Britain to help fight TB in India
Gordon Brown will join Bill Gates in Switzerland to launch the plans, reports Nabanita Sircar.
Britain will spend £41.7 million to tackle tuberculosis in India, Chancellor Gordon Brown informed Parliament, on the eve of his visit to Davos to attend the World Economic Forum.
Part of a new multibillion-dollar plan to fight the disease, Brown will join Microsoft founder Bill Gates in Switzerland to launch the plans. According to a statement from the plan's coordinators, the campaign needs $5.5 billion to fight TB globally.
Speaking in parliament Brown said, "In advance of the launch tomorrow (Friday) of the Global Plan to Stop Tuberculosis, which even now kills 2 million people a year, (we are) announcing 41.7 million pounds from Britain for anti-TB drugs for India." Brown told parliament.

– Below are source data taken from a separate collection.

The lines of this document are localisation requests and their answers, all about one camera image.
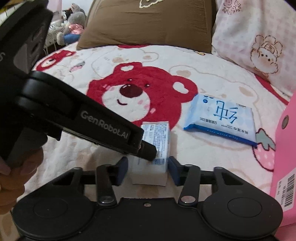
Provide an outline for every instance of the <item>finger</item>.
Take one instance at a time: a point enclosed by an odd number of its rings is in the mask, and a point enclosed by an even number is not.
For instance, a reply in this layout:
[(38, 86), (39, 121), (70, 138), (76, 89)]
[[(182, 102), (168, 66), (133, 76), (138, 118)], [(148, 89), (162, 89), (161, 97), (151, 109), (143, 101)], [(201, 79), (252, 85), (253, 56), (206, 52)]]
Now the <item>finger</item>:
[(10, 167), (5, 163), (5, 161), (0, 157), (0, 173), (3, 175), (9, 175)]
[(8, 205), (25, 192), (25, 186), (14, 190), (1, 190), (0, 192), (0, 206)]
[(22, 167), (13, 168), (9, 176), (0, 175), (2, 189), (13, 190), (21, 188), (36, 173), (37, 167), (40, 166), (42, 161), (43, 149), (40, 148), (26, 159)]
[(0, 206), (0, 215), (8, 213), (15, 206), (16, 203), (17, 201), (14, 201), (5, 206)]

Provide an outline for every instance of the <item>blue chinese character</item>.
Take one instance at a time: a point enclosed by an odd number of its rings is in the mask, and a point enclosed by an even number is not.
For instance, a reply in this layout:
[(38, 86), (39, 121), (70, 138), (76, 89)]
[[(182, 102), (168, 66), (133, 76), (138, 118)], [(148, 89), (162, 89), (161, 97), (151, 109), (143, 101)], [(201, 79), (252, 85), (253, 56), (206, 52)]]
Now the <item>blue chinese character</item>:
[(228, 119), (231, 119), (231, 118), (234, 118), (230, 123), (232, 124), (236, 119), (237, 117), (235, 116), (235, 114), (237, 113), (236, 111), (230, 111), (231, 113), (233, 113), (232, 116), (230, 116)]
[(220, 114), (219, 115), (214, 114), (214, 116), (219, 116), (220, 117), (220, 120), (222, 120), (222, 118), (228, 119), (227, 117), (224, 117), (223, 116), (223, 111), (226, 111), (225, 116), (227, 116), (227, 113), (228, 113), (228, 110), (227, 109), (224, 109), (224, 104), (225, 103), (223, 101), (221, 101), (221, 100), (217, 100), (217, 102), (216, 102), (217, 105), (218, 105), (219, 102), (222, 103), (222, 107), (218, 106), (217, 107), (217, 110), (216, 110), (216, 113), (218, 114), (218, 112), (220, 112)]

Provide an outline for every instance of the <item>pillow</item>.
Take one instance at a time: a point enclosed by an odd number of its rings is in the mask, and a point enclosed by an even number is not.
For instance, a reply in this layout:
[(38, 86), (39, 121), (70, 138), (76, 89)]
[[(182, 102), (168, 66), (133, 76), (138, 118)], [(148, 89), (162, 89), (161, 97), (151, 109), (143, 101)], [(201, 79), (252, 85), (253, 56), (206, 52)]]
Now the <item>pillow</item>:
[(105, 45), (172, 45), (210, 53), (209, 0), (107, 0), (82, 34), (77, 49)]
[(296, 90), (296, 11), (284, 0), (216, 0), (212, 53)]

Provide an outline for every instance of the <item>plush toy foot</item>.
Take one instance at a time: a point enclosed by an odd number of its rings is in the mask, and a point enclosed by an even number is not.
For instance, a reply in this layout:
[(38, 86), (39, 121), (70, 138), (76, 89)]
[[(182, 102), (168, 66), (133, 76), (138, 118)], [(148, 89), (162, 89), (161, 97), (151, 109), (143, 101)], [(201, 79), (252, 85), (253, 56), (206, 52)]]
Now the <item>plush toy foot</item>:
[(58, 33), (57, 34), (57, 44), (64, 46), (65, 45), (65, 40), (64, 40), (64, 33)]

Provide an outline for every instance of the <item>white sticker label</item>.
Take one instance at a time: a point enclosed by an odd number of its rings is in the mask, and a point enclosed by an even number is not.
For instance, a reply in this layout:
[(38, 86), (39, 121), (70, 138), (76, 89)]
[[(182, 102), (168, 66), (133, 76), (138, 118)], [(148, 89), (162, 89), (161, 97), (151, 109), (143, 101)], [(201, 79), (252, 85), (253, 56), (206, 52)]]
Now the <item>white sticker label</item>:
[(295, 175), (296, 168), (279, 180), (277, 184), (275, 199), (279, 202), (284, 212), (294, 207)]

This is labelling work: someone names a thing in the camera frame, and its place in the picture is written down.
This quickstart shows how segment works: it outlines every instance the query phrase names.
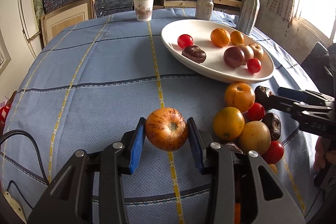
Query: person
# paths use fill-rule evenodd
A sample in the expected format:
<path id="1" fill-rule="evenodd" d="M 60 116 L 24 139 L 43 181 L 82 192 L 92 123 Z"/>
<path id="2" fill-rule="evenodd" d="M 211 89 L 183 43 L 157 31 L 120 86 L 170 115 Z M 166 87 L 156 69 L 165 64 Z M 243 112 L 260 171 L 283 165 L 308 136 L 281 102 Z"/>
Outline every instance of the person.
<path id="1" fill-rule="evenodd" d="M 315 146 L 314 169 L 319 171 L 326 165 L 326 160 L 331 164 L 336 164 L 336 150 L 326 151 L 322 144 L 322 137 L 319 137 Z"/>

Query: table
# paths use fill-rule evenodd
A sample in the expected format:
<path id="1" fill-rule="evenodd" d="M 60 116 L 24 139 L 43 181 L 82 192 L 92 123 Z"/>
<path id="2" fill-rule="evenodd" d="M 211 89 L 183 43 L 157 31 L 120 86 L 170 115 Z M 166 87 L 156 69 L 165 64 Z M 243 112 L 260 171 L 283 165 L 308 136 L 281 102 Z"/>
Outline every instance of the table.
<path id="1" fill-rule="evenodd" d="M 224 107 L 228 84 L 186 68 L 160 38 L 165 25 L 194 14 L 195 9 L 155 10 L 150 22 L 137 22 L 132 11 L 63 30 L 23 80 L 5 132 L 19 128 L 33 135 L 50 179 L 77 149 L 103 150 L 134 130 L 140 117 L 163 106 L 193 117 L 199 129 L 210 132 L 214 115 Z M 217 11 L 211 18 L 230 27 L 236 19 Z M 256 28 L 251 37 L 269 52 L 276 67 L 274 76 L 261 85 L 273 91 L 280 86 L 316 90 L 300 65 L 273 40 Z M 309 219 L 323 200 L 313 184 L 317 137 L 299 131 L 288 114 L 274 112 L 282 121 L 280 141 L 285 147 L 278 176 Z M 46 185 L 30 141 L 23 136 L 10 138 L 1 146 L 1 156 L 2 187 L 14 179 L 34 206 Z M 94 223 L 98 223 L 98 178 L 96 174 Z M 203 223 L 210 177 L 198 174 L 188 143 L 167 153 L 146 140 L 138 169 L 123 176 L 123 183 L 130 223 Z M 17 191 L 10 193 L 28 216 L 30 209 Z"/>

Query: white plate
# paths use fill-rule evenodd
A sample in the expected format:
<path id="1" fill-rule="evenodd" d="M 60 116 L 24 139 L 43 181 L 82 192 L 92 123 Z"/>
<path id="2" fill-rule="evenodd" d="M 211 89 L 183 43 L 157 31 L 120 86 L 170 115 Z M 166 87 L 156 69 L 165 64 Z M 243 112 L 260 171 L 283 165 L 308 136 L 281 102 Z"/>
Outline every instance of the white plate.
<path id="1" fill-rule="evenodd" d="M 247 70 L 246 65 L 241 65 L 239 68 L 235 69 L 227 66 L 223 61 L 223 54 L 227 48 L 234 45 L 230 43 L 223 48 L 215 46 L 210 40 L 210 34 L 216 28 L 223 28 L 229 33 L 235 31 L 233 28 L 211 21 L 185 19 L 166 25 L 162 29 L 161 38 L 166 48 L 178 61 L 206 77 L 226 83 L 237 81 L 257 83 L 272 77 L 274 63 L 265 50 L 261 60 L 261 70 L 258 73 L 251 74 Z M 207 58 L 202 64 L 198 64 L 182 55 L 182 48 L 177 45 L 177 38 L 182 34 L 190 35 L 194 39 L 194 45 L 199 46 L 205 51 Z M 252 42 L 256 42 L 247 35 L 243 35 L 245 44 L 248 45 Z"/>

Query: plate rim
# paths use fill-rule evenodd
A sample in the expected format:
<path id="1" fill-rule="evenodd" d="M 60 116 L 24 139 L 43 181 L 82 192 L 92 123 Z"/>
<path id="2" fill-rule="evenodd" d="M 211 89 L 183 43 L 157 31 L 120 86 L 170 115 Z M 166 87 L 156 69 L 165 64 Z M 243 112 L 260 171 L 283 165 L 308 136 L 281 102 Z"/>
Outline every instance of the plate rim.
<path id="1" fill-rule="evenodd" d="M 263 46 L 262 46 L 260 43 L 258 43 L 256 40 L 254 40 L 253 38 L 251 38 L 250 36 L 248 36 L 248 35 L 246 35 L 246 34 L 244 34 L 244 33 L 243 33 L 243 35 L 249 37 L 249 38 L 252 39 L 255 43 L 257 43 L 258 45 L 260 45 L 260 46 L 264 49 L 264 51 L 266 52 L 266 54 L 268 55 L 269 59 L 271 60 L 271 62 L 272 62 L 272 72 L 271 72 L 268 76 L 261 77 L 261 78 L 245 78 L 245 77 L 241 77 L 241 76 L 235 76 L 235 75 L 232 75 L 232 74 L 227 74 L 227 73 L 225 73 L 225 72 L 221 72 L 221 71 L 218 71 L 218 70 L 215 70 L 215 69 L 206 67 L 206 66 L 204 66 L 204 65 L 202 65 L 202 64 L 198 64 L 198 63 L 196 63 L 196 62 L 194 62 L 194 61 L 192 61 L 192 60 L 186 58 L 186 57 L 183 56 L 182 54 L 179 54 L 178 52 L 176 52 L 176 51 L 173 49 L 171 43 L 166 42 L 166 41 L 163 39 L 163 37 L 162 37 L 162 33 L 163 33 L 164 30 L 167 28 L 167 26 L 169 26 L 170 24 L 173 24 L 173 23 L 178 22 L 178 21 L 186 21 L 186 20 L 211 22 L 211 23 L 214 23 L 214 24 L 218 24 L 218 25 L 221 25 L 221 26 L 225 26 L 225 27 L 227 27 L 227 28 L 229 28 L 229 29 L 232 29 L 232 30 L 236 31 L 236 29 L 234 29 L 234 28 L 232 28 L 232 27 L 230 27 L 230 26 L 227 26 L 227 25 L 224 25 L 224 24 L 220 24 L 220 23 L 217 23 L 217 22 L 213 22 L 213 21 L 211 21 L 211 20 L 207 21 L 207 20 L 200 20 L 200 19 L 192 19 L 192 18 L 190 18 L 190 19 L 176 20 L 176 21 L 173 21 L 173 22 L 168 23 L 168 24 L 167 24 L 166 26 L 164 26 L 164 27 L 162 28 L 162 30 L 161 30 L 161 40 L 162 40 L 163 44 L 165 45 L 165 47 L 169 50 L 169 52 L 171 53 L 171 55 L 174 56 L 174 58 L 177 59 L 180 63 L 183 64 L 183 62 L 182 62 L 181 60 L 179 60 L 179 58 L 182 57 L 182 60 L 185 61 L 186 63 L 190 64 L 191 66 L 195 66 L 195 65 L 196 65 L 196 66 L 199 66 L 200 69 L 201 69 L 201 68 L 204 68 L 205 70 L 208 70 L 208 73 L 209 73 L 209 74 L 213 74 L 213 75 L 215 75 L 215 76 L 221 77 L 221 78 L 223 78 L 223 80 L 225 80 L 225 79 L 231 79 L 231 80 L 233 80 L 233 79 L 234 79 L 234 81 L 237 81 L 237 80 L 238 80 L 238 81 L 245 82 L 245 83 L 258 83 L 258 82 L 266 81 L 266 80 L 270 79 L 270 78 L 273 76 L 275 66 L 274 66 L 274 62 L 273 62 L 273 60 L 272 60 L 270 54 L 268 53 L 268 51 L 265 49 L 265 47 L 263 47 Z"/>

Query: white paper cup
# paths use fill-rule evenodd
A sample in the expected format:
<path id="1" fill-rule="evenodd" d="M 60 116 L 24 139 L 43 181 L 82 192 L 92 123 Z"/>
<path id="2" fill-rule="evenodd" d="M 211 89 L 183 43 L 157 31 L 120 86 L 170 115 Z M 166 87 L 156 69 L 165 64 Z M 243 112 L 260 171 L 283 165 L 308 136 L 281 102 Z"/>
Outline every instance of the white paper cup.
<path id="1" fill-rule="evenodd" d="M 152 20 L 154 0 L 133 0 L 137 21 Z"/>

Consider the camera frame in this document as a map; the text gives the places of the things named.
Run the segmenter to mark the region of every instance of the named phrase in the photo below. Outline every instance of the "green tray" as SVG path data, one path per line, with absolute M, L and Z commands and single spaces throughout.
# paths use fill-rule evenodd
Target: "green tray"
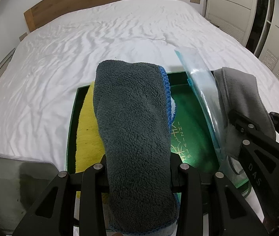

One of the world's deadliest diseases TB is responsible for killing one person every 15 seconds. India's 15 million TB patients account for nearly one third of the world's cases, according to campaigners. If it is not controlled an estimated 1 billion people will be infected by 2020 and 36 million people worldwide could die, the finance ministry said.
Under the new global plan spending needs to be tripled in the next 10 years to fight tuberculosis, to increase access to control programmes and accelerate research into ways of tackling the disease. It would amount to spending an estimated $56 billion in the next 10 years, $47 billion of which would go to TB control and the remainder on research.